Transcribe every line of the material below exactly, leaving out the pictures.

[Data provided]
Start of Block

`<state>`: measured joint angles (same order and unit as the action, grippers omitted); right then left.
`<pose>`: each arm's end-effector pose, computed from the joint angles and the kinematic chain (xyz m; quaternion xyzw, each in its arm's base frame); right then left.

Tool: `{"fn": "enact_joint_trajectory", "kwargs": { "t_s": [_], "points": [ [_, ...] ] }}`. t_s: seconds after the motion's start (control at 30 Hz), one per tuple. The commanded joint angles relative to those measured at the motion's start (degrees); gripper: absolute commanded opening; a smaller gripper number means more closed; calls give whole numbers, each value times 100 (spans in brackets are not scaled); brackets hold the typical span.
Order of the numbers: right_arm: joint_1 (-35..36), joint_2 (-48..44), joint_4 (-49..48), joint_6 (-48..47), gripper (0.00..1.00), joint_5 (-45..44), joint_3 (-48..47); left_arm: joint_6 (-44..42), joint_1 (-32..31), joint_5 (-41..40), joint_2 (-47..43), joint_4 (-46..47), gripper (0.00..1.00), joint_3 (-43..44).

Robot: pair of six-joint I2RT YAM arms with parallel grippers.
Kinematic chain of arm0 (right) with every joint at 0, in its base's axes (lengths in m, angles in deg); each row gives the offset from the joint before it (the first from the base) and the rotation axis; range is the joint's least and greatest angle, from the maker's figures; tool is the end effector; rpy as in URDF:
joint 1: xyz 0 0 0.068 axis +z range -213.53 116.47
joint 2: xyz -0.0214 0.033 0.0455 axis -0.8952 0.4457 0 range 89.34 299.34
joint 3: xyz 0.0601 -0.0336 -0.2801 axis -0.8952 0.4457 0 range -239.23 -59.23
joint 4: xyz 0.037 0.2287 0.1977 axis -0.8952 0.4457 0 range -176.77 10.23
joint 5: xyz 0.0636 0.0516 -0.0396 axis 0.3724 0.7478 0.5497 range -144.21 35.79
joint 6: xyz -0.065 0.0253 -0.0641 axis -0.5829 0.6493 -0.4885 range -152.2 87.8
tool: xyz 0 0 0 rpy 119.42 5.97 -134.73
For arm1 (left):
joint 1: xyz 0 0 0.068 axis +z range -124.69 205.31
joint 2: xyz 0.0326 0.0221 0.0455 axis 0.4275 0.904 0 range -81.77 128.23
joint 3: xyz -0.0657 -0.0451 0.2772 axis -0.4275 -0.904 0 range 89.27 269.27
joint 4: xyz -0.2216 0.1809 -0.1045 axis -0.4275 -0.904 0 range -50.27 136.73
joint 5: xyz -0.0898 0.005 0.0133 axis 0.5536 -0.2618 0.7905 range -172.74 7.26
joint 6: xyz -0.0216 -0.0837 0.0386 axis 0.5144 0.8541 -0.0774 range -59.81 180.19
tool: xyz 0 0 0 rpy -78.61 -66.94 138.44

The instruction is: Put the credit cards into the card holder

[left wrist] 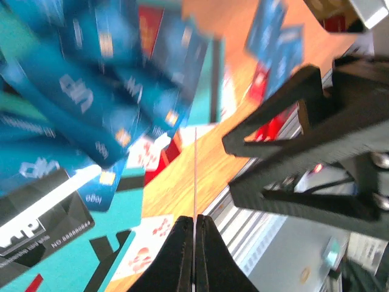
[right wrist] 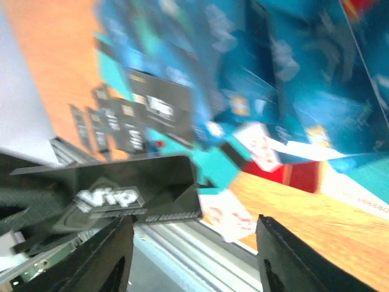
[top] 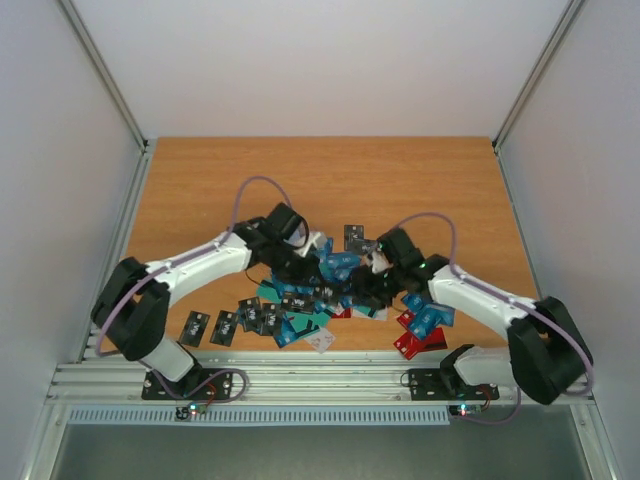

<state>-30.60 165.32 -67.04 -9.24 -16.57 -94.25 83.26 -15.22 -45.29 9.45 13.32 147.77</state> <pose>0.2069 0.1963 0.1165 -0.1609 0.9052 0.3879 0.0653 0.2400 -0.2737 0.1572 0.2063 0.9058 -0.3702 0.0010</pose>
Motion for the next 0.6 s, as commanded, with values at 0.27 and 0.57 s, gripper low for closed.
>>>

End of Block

[Finished exercise]
`<state>`: measured joint angles (same order and unit as the action, grippers omitted); right then left.
`<pose>`: each arm's end-effector pose, computed from the joint angles and the kinematic chain (xyz m; quaternion xyzw, each in its arm's base frame); right then left.

Tool: `{"fn": "enact_joint_trajectory", "kwargs": { "t_s": [_], "points": [ [_, ...] ] }}`. t_s: seconds after the motion's start (control at 30 Hz), one per tuple. The commanded joint angles relative to those measured at the motion's start (degrees); gripper: absolute commanded opening; a smaller gripper number means more closed; calls give whole numbers, each value times 100 (spans in brackets are not scaled); brackets hold the typical span.
Order of the numbers: right_arm: joint_1 (-35..36), joint_2 (-48..44), joint_4 (-49..48), joint_6 (-48..47), gripper (0.00..1.00), joint_5 (-45..44), joint_3 (-48..47); left_arm: joint_6 (-44..42), joint_1 (-32..31), joint_5 (-41..40), joint_2 (-47..43), joint_4 (-46..47), gripper (0.00..1.00), joint_3 (-43..44).

Robot: pair of six-joint I2RT YAM arms with parallel grippers.
Kinematic chain of arm0 (right) with every joint at 0, in its base's axes (lengths in m, angles in deg); each row gives the offset from the joint before it (the first from the base) and the rotation axis; range is the joint's least and greatest angle, from the maker's figures; tool is the end effector; rpy as in URDF:
joint 1: xyz 0 0 0.068 axis +z range -213.53 116.47
joint 2: xyz -0.0214 0.033 0.0455 axis -0.8952 0.4457 0 range 89.34 299.34
joint 3: xyz 0.0601 -0.0336 -0.2801 axis -0.8952 0.4457 0 range -239.23 -59.23
joint 4: xyz 0.037 0.2287 0.1977 axis -0.8952 0.4457 0 range -176.77 10.23
joint 5: xyz 0.0636 0.0516 -0.0396 axis 0.3724 0.7478 0.5497 range -144.21 35.79
joint 6: xyz -0.065 0.0253 -0.0641 axis -0.5829 0.6493 -0.4885 range -152.2 87.8
tool: xyz 0 0 0 rpy 119.42 5.97 -134.73
For arm1 (left):
joint 1: xyz 0 0 0.068 axis +z range -124.69 205.31
joint 2: xyz 0.0326 0.0221 0.0455 axis 0.4275 0.904 0 range -81.77 128.23
joint 3: xyz -0.0657 -0.0451 0.2772 axis -0.4275 -0.904 0 range 89.27 269.27
joint 4: xyz -0.2216 0.1809 -0.1045 axis -0.4275 -0.904 0 range -50.27 136.73
joint 5: xyz -0.0898 0.005 0.0133 axis 0.5536 -0.2618 0.7905 range -172.74 7.26
joint 6: xyz -0.0216 -0.0837 0.0386 axis 0.5144 0.8541 -0.0774 range -59.81 180.19
tool: xyz 0 0 0 rpy -78.61 -66.94 138.44

The instruction is: Put the credit cards into the card holder

[left wrist] 
[right wrist] 
[top] 

<state>-30.60 165.32 -67.04 -9.24 -16.57 -94.25 83.26 -15.22 -45.29 9.45 13.32 147.77</state> <pose>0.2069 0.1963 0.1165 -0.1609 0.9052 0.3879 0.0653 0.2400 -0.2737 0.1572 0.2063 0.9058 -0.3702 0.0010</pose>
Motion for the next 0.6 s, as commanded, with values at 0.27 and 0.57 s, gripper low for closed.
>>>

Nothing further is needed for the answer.